All three died of infection, and the state's investigation is focused on wound infections caused by a strain of rare and deadly bacteria (See editorial, p. 36). But the medical director of St. Cloud (Minn.) Hospital, one of the two facilities involved in the outbreak, said one patient showed no evidence of infection at the site of incision and tested negative for the bacteria.
The patients had been "recovering nicely" when they developed severe abdominal pain a few days after surgery, deteriorated rapidly into septic shock and died, said Harry Hull, M.D., the state epidemiologist. A bacterium called clostridium was found in tests on the first victim, a 23-year-old man who died Nov. 11 after having surgery Nov. 7 at 669-bed St. Cloud Hospital. A 78-year-old man also died Nov. 11 after undergoing surgery Nov. 9 at St. Cloud, and a 60-year-old man died Nov. 16 after surgery at 99-bed Douglas County Hospital, Alexandria, Minn.
The Joint Commission on Accreditation of Healthcare Organizations said it is treating the deaths as sentinel events and has given the hospitals 45 days to prepare a root-cause analysis.
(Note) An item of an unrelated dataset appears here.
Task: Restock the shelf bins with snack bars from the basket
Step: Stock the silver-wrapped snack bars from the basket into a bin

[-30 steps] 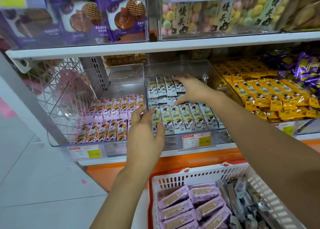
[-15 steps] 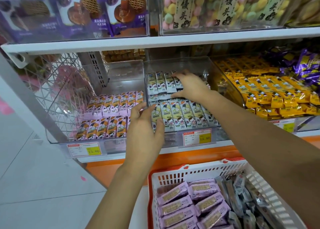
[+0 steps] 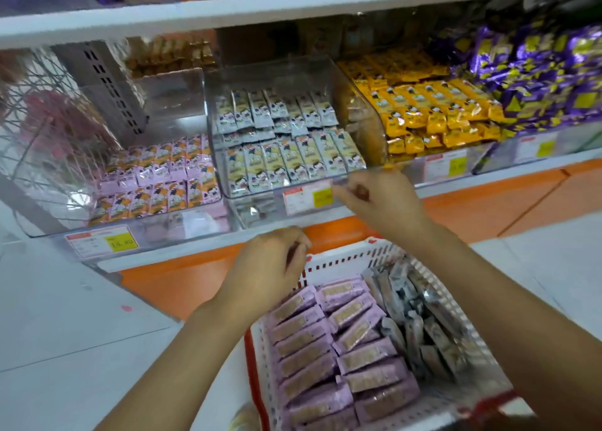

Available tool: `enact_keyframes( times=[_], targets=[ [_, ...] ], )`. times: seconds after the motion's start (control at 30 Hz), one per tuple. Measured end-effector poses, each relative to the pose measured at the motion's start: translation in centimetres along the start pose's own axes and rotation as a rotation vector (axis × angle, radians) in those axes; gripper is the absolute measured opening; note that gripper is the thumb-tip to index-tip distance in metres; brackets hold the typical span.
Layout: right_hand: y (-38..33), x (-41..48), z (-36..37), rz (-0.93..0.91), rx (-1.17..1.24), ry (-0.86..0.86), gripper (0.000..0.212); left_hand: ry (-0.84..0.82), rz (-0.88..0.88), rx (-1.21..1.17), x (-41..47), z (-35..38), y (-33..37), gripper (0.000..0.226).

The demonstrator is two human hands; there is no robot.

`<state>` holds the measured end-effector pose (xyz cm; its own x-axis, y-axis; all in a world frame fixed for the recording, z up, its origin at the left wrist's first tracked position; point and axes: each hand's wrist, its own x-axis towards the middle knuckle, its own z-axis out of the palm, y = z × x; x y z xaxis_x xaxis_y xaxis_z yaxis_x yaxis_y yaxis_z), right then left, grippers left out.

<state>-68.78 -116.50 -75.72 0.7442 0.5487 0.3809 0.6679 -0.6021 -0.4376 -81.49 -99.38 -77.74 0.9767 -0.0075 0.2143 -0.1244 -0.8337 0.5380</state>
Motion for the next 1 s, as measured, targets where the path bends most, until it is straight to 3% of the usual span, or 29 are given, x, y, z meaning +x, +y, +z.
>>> enact_keyframes(
  times=[0.23,0.33,0.47,0.53,0.6,0.73,0.87,1.0],
  targets=[
    [12.5,-13.5,6.8,0.684,-0.085,-0.523,0.019,-0.512,-0.146,0.217,-2.6,5.3,-3.0,0.022],
    [14.5,-17.6,9.5,0.810,-0.094,-0.649,0.025,-0.703,-0.266,0.272,-4.0,6.9,-4.8,0.025],
    [14.1,-19.1,11.9,0.956,-0.075,-0.650,0.052,-0.957,-0.382,0.411,-5.8,8.5,-6.3,0.034],
    [13.7,-19.1,12.7,0.998,-0.166,-0.664,0.075,-0.953,-0.398,0.424,-6.0,8.8,-6.6,0.035],
    [12.9,-19.1,13.6,1.048,-0.173,-0.574,0.084,-0.934,-0.403,0.410,-5.8,8.9,-6.6,0.033],
    [11.6,-19.5,15.9,1.070,-0.083,-0.316,0.082,-0.902,-0.431,0.345,-5.5,8.9,-6.6,0.024],
    [12.0,-20.3,16.8,1.052,-0.174,-0.365,0.090,-0.889,-0.433,0.316,-5.6,8.9,-6.8,0.023],
    [12.7,-20.6,17.0,0.950,-0.316,-0.397,0.076,-0.887,-0.438,0.308,-5.9,8.7,-6.8,0.022]
  ],
)
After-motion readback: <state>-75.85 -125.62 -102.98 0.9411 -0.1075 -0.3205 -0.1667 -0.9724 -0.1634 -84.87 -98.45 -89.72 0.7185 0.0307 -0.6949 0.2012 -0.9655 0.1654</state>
One strain of clostridium causes botulism, a life-threatening poison recently associated with bioterrorism, but state investigators ruled out that strain as well as another that causes tetanus, Hull said. Investigators working with the Centers for Disease Control and Prevention are "99% sure" of the exact strain found in the first victim. That strain rarely causes illness in humans but is serious when it does and can cause severe illness from a very small exposure, health department officials said.
Concern over the "nasty bug" led to the precautionary statewide shutdown of elective knee surgery, Hull said. At Minneapolis-based Allina Hospitals and Clinics, 114 knee surgeries had to be delayed at its 16 hospitals and a same-day surgery center, officials said.
No estimates of the financial repercussions were available, partly because the cause was still unknown, said Bruce Rueben, president of the Minnesota Hospitals and Healthcare Partnership. "We don't know how long it will last," he said of the stoppage. "Will it be just a week or will it last longer?" Despite the impact on surgery, "our highest and best need is to get to the bottom of this," he added.
During the moratorium, the health department will try to determine what the three deaths might have had in common. The two hospitals in central Minnesota are about 70 miles apart. Asked if the facilities had any overlap in staffing or services, Hull said, "Not (any) that would explain this outbreak."
Doctors and managers at St. Cloud were struggling to find similarities in the two deaths resulting from procedures at its surgical facility, said Dan Whitlock, M.D., vice president of medical affairs. The patients had different procedures done by different doctors in separate operating rooms using different medical teams, he said. One had general anesthesia, the other a spinal anesthetic, and they recovered in different rooms, he added.